» About this task
Starting with the line that contains "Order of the" and stopping after the line that contains "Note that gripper", return each line below exactly as written, with no others.

» Given material

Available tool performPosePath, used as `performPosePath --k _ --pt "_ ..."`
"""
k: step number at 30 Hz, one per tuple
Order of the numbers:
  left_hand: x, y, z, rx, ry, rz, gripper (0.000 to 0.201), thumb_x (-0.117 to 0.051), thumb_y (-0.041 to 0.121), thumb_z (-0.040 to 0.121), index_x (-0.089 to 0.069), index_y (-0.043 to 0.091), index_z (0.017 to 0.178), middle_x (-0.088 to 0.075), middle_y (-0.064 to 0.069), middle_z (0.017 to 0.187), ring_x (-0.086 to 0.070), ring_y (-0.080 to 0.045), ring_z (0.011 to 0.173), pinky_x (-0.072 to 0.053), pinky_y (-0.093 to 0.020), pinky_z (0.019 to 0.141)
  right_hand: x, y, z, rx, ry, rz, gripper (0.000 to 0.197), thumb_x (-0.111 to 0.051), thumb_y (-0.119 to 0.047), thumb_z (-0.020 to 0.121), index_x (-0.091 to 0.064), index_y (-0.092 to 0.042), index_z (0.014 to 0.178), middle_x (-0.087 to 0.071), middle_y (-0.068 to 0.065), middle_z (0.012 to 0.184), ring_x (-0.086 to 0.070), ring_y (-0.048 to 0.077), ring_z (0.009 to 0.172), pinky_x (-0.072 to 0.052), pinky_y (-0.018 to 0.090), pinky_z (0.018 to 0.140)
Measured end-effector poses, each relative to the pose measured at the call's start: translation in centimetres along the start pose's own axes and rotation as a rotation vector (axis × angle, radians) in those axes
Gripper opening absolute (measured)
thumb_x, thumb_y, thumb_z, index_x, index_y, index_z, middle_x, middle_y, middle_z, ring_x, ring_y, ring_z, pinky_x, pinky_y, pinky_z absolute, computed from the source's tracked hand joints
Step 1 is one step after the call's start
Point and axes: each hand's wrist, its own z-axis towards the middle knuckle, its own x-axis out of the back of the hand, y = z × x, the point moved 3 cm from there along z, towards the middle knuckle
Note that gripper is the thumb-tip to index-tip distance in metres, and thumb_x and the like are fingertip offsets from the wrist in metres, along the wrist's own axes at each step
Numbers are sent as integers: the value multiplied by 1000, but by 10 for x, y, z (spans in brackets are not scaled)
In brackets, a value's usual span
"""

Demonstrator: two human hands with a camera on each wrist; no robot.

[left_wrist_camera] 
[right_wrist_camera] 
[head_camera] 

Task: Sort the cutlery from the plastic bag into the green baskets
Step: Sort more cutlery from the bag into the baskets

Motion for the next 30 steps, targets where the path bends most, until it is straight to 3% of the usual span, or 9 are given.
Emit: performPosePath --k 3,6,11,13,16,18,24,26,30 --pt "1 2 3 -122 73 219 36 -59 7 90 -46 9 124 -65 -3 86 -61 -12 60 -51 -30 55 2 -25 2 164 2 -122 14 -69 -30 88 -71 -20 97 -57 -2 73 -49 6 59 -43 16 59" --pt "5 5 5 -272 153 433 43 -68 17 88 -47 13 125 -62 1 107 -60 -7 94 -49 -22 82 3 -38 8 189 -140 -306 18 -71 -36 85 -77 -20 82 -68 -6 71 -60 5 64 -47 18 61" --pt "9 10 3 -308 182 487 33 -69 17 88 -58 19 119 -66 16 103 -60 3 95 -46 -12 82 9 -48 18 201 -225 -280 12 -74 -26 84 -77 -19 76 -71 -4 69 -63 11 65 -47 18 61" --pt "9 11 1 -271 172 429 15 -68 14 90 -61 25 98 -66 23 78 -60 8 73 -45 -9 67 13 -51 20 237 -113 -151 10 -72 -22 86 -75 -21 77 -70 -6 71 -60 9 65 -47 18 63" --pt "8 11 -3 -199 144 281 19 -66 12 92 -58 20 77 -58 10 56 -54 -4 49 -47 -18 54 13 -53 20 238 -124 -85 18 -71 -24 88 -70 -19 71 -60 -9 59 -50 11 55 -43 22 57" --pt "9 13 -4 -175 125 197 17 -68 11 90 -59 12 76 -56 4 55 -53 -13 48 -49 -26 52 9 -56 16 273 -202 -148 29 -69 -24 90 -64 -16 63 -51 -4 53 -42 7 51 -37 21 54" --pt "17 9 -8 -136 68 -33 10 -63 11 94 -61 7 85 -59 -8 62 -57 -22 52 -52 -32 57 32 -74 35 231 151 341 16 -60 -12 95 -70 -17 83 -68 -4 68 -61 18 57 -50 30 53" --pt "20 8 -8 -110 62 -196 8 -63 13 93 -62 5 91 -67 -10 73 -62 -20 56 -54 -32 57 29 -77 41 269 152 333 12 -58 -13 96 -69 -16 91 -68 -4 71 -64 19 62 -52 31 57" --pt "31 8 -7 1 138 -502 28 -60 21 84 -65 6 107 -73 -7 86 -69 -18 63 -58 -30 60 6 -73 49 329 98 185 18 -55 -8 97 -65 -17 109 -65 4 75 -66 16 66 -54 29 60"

» Solution below
Order of the numbers:
  left_hand: x, y, z, rx, ry, rz, gripper (0.000 to 0.201), thumb_x (-0.117 to 0.051), thumb_y (-0.041 to 0.121), thumb_z (-0.040 to 0.121), index_x (-0.089 to 0.069), index_y (-0.043 to 0.091), index_z (0.017 to 0.178), middle_x (-0.088 to 0.075), middle_y (-0.064 to 0.069), middle_z (0.017 to 0.187), ring_x (-0.086 to 0.070), ring_y (-0.080 to 0.045), ring_z (0.011 to 0.173), pinky_x (-0.072 to 0.053), pinky_y (-0.093 to 0.020), pinky_z (0.019 to 0.141)
  right_hand: x, y, z, rx, ry, rz, gripper (0.000 to 0.197), thumb_x (-0.111 to 0.051), thumb_y (-0.119 to 0.047), thumb_z (-0.020 to 0.121), index_x (-0.091 to 0.064), index_y (-0.092 to 0.042), index_z (0.014 to 0.178), middle_x (-0.087 to 0.071), middle_y (-0.068 to 0.065), middle_z (0.012 to 0.184), ring_x (-0.086 to 0.070), ring_y (-0.048 to 0.077), ring_z (0.009 to 0.172), pinky_x (-0.072 to 0.052), pinky_y (-0.018 to 0.090), pinky_z (0.018 to 0.140)
Measured end-effector poses, each relative to the pose measured at the call's start: translation in centimetres along the start pose's own axes and rotation as a rotation vector (axis × angle, radians) in those axes
Gripper opening absolute (measured)
thumb_x, thumb_y, thumb_z, index_x, index_y, index_z, middle_x, middle_y, middle_z, ring_x, ring_y, ring_z, pinky_x, pinky_y, pinky_z absolute, computed from the source's tracked hand joints
Step 1 is one step after the call's start
Point and axes: each hand's wrist, its own z-axis towards the middle knuckle, its own x-axis out of the back of the hand, y = z × x, the point moved 3 cm from there along z, towards the middle knuckle
Note that gripper is the thumb-tip to index-tip distance in metres, and thumb_x and the like are fingertip offsets from the wrist in metres, along the wrist's own axes at each step

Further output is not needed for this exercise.